→ **What you have to do**
Reproduce the records below exactly as given.

(Available data begins)

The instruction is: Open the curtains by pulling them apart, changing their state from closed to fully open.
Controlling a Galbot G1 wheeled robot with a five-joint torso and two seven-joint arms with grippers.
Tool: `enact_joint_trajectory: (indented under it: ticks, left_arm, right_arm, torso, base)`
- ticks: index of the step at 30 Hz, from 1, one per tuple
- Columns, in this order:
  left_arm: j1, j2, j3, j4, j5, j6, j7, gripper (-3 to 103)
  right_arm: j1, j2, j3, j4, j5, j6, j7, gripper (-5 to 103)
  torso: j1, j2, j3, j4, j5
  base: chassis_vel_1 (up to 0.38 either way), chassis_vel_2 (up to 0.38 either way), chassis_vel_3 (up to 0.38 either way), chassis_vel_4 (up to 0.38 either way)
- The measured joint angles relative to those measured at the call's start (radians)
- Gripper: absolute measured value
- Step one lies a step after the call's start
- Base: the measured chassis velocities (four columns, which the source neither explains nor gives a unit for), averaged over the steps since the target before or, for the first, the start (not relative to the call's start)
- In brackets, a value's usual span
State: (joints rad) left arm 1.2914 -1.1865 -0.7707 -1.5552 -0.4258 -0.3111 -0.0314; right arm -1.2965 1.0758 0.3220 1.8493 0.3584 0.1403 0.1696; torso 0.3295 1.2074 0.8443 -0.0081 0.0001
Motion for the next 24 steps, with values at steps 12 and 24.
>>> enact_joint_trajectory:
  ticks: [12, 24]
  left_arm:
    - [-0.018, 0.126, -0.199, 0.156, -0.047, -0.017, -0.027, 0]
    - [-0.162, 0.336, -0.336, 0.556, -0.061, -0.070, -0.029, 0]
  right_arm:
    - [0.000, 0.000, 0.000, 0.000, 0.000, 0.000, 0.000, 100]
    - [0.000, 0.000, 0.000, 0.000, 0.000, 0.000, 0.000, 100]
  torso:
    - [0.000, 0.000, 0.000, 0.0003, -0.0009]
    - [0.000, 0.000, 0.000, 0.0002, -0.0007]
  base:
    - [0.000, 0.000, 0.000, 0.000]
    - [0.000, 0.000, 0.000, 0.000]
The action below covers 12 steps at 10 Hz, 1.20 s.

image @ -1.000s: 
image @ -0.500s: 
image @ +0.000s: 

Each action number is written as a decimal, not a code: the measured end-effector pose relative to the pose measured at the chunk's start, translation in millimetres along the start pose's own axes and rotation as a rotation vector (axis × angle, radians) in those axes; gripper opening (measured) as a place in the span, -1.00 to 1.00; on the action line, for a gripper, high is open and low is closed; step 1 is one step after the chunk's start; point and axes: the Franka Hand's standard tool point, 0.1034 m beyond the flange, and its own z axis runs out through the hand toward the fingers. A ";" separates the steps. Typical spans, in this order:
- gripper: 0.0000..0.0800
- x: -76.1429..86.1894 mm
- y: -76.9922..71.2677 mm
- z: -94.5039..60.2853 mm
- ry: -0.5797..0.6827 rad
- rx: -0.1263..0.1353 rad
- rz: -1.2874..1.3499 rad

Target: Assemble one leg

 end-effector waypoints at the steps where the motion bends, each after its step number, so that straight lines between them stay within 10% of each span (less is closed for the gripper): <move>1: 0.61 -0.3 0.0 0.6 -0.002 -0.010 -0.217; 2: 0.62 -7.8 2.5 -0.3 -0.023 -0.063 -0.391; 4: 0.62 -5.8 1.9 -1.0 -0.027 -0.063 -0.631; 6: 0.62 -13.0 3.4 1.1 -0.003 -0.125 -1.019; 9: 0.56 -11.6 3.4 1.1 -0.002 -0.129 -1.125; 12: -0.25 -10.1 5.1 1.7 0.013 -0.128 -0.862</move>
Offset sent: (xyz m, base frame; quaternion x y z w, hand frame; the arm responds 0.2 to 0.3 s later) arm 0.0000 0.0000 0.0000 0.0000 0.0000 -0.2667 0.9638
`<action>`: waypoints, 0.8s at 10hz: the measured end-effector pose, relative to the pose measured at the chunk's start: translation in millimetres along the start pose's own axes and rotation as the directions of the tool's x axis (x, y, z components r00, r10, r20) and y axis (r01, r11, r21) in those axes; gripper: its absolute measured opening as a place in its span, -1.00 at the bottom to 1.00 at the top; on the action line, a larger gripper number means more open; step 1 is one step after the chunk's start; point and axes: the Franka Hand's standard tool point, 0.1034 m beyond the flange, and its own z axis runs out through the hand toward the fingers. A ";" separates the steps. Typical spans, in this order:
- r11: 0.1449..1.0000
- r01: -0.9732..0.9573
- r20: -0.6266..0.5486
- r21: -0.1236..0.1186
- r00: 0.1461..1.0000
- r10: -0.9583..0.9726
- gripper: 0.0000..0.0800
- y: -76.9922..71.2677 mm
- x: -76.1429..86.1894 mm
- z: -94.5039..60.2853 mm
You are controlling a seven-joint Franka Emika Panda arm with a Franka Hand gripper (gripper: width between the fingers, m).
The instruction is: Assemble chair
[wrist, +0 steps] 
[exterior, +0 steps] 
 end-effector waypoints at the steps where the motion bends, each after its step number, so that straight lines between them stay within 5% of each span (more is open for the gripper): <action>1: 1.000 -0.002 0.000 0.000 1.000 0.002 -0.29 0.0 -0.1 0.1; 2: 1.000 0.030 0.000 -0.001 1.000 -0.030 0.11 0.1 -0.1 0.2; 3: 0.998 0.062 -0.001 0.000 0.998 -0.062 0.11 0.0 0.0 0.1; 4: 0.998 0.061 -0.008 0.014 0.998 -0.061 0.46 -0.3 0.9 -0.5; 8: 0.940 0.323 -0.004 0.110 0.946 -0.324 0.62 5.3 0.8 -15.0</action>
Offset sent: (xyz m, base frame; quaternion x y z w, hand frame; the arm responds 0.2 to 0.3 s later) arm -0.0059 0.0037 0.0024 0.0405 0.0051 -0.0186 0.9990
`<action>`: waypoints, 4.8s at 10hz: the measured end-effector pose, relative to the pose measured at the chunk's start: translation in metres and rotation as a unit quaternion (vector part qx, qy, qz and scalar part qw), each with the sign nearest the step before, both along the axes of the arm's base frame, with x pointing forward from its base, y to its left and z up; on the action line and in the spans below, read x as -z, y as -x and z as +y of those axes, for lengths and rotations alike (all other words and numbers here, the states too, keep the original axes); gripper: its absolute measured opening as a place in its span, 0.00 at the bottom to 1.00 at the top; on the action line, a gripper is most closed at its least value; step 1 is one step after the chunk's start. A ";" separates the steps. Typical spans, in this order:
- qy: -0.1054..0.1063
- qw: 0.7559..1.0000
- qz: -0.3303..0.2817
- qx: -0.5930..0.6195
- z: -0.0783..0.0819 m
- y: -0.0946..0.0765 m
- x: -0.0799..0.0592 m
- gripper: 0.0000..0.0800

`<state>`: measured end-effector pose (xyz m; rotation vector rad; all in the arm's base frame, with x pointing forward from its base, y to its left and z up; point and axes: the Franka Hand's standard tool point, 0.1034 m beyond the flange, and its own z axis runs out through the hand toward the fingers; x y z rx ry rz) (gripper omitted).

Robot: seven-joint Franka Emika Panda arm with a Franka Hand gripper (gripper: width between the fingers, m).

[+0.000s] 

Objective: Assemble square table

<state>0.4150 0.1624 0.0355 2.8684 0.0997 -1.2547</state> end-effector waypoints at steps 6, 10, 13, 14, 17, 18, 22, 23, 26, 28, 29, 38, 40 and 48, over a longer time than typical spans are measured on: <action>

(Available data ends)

→ **Written answer**
The instruction is: Open the curtains by pulling them apart, changing their state from closed to fully open.
Controlling a Galbot G1 wheeled robot with a five-joint torso and two seven-joint arms with grippers.
Tool: `enact_joint_trajectory: (indented under it: ticks, left_arm, right_arm, torso, base)`
- ticks: index of the step at 30 Hz, from 1, one per tuple
- Columns, in this order:
  left_arm: j1, j2, j3, j4, j5, j6, j7, gripper (-3 to 103)
  right_arm: j1, j2, j3, j4, j5, j6, j7, gripper (-5 to 103)
  torso: j1, j2, j3, j4, j5
  base: chassis_vel_1 (up to 0.38 either way), chassis_vel_2 (up to 0.38 either way), chassis_vel_3 (up to 0.38 either way), chassis_vel_4 (up to 0.38 either way)
- The measured joint angles relative to those measured at the call's start (radians)
- Gripper: absolute measured value
- Step one lies a step after the call's start
- Base: the measured chassis velocities (four columns, which the source neither explains nor gives a unit for), averaged over the steps since the target before or, for the first, the start (not relative to the call's start)
- In brackets, a value's usual span
State: (joints rad) left arm 1.2914 -1.1865 -0.7707 -1.5552 -0.4258 -0.3111 -0.0314; right arm -1.2965 1.0758 0.3220 1.8493 0.3584 0.1403 0.1696; torso 0.3295 1.2074 0.8443 -0.0081 0.0001
Motion for the next 24 steps, with values at steps 12 and 24.
>>> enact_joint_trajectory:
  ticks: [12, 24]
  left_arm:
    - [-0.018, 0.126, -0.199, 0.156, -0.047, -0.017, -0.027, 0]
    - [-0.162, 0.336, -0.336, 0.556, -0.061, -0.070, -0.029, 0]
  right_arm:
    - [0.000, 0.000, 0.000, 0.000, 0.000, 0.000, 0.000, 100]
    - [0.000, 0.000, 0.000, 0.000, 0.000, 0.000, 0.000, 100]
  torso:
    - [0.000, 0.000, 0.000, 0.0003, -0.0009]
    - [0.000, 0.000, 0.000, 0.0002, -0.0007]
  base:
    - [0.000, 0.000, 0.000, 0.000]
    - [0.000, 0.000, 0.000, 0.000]
The action below covers 12 steps at 10 Hz, 1.20 s.

image @ -1.000s: 
image @ -0.500s: 
image @ +0.000s: 

Each action number is written as a decimal, not a code: the measured end-effector pose relative to the pose measured at the chunk's start, translation in millimetres along the start pose's own axes and rotation as a rotation vector (axis × angle, radians) in those axes; gripper opening (measured) as a place in the span, -1.00 to 1.00; on the action line, for a gripper, high is open and low is closed; step 1 is one step after the chunk's start; point and axes: the Franka Hand's standard tool point, 0.1034 m beyond the flange, and its own z axis runs out through the hand toward the fingers. A ";" separates the steps. Typical spans, in this order:
- gripper: 0.0000..0.0800
- x: -76.1429..86.1894 mm
- y: -76.9922..71.2677 mm
- z: -94.5039..60.2853 mm
- ry: -0.5797..0.6827 rad
- rx: -0.1263..0.1353 rad
- rz: -1.2874..1.3499 rad

Target: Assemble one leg

 end-effector waypoints at the steps where the motion bends, each after its step number, so that straight lines between them stay within 10% of each span (less is closed for the gripper): <move>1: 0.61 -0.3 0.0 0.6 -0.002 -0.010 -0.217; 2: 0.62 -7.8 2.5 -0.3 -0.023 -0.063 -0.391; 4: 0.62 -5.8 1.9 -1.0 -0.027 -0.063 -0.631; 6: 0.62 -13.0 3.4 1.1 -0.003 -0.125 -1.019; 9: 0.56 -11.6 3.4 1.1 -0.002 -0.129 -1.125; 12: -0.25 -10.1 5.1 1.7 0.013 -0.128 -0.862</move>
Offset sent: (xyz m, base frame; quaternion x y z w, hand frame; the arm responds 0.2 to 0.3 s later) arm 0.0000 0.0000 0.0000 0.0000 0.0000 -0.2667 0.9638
`<action>`: waypoints, 0.8s at 10hz: the measured end-effector pose, relative to the pose measured at the chunk's start: translation in millimetres along the start pose's own axes and rotation as the directions of the tool's x axis (x, y, z components r00, r10, r20) and y axis (r01, r11, r21) in those axes; gripper: its absolute measured opening as a place in its span, -1.00 at the bottom to 1.00 at the top; on the action line, a larger gripper number means more open; step 1 is one step after the chunk's start; point and axes: the Franka Hand's standard tool point, 0.1034 m beyond the flange, and its own z axis runs out through the hand toward the fingers. A ";" separates the steps. Typical spans, in this order:
- r11: 0.1449..1.0000
- r01: -0.9732..0.9573
- r20: -0.6266..0.5486
- r21: -0.1236..0.1186
- r00: 0.1461..1.0000
- r10: -0.9583..0.9726
- gripper: 0.0000..0.0800
- y: -76.9922..71.2677 mm
- x: -76.1429..86.1894 mm
- z: -94.5039..60.2853 mm
You are controlling a seven-joint Franka Emika Panda arm with a Franka Hand gripper (gripper: width between the fingers, m).
The instruction is: Assemble chair
[wrist, +0 steps] 
[exterior, +0 steps] 
 end-effector waypoints at the steps where the motion bends, each after its step number, so that straight lines between them stay within 5% of each span (more is open for the gripper): <action>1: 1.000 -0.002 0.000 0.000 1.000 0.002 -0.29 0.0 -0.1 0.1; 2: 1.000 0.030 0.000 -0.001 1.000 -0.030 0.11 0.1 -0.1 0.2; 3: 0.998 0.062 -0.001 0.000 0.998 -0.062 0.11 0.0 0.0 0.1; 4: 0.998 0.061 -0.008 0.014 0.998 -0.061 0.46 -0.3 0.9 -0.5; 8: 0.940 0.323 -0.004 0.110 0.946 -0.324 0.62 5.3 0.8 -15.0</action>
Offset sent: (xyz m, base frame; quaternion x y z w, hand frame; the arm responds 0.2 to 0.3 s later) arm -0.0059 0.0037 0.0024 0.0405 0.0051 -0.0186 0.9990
`<action>`: waypoints, 4.8s at 10hz: the measured end-effector pose, relative to the pose measured at the chunk's start: translation in metres and rotation as a unit quaternion (vector part qx, qy, qz and scalar part qw), each with the sign nearest the step before, both along the axes of the arm's base frame, with x pointing forward from its base, y to its left and z up; on the action line and in the spans below, read x as -z, y as -x and z as +y of those axes, for lengths and rotations alike (all other words and numbers here, the states too, keep the original axes); gripper: its absolute measured opening as a place in its span, 0.00 at the bottom to 1.00 at the top; on the action line, a gripper is most closed at its least value; step 1 is one step after the chunk's start. A ";" separates the steps. Typical spans, in this order:
- qy: -0.1054..0.1063
- qw: 0.7559..1.0000
- qz: -0.3303..0.2817
- qx: -0.5930..0.6195
- z: -0.0783..0.0819 m
- y: -0.0946..0.0765 m
- x: -0.0799..0.0592 m
- gripper: 0.0000..0.0800

`<state>`: measured end-effector pose (xyz m; rotation vector rad; all in the arm's base frame, with x pointing forward from its base, y to its left and z up; point and axes: the Franka Hand's standard tool point, 0.1034 m beyond the flange, and its own z axis runs out through the hand toward the fingers; x y z rx ry rz) (gripper omitted).

Robot: seven-joint Franka Emika Panda arm with a Franka Hand gripper (gripper: width between the fingers, m).

[+0.000s] 

Objective: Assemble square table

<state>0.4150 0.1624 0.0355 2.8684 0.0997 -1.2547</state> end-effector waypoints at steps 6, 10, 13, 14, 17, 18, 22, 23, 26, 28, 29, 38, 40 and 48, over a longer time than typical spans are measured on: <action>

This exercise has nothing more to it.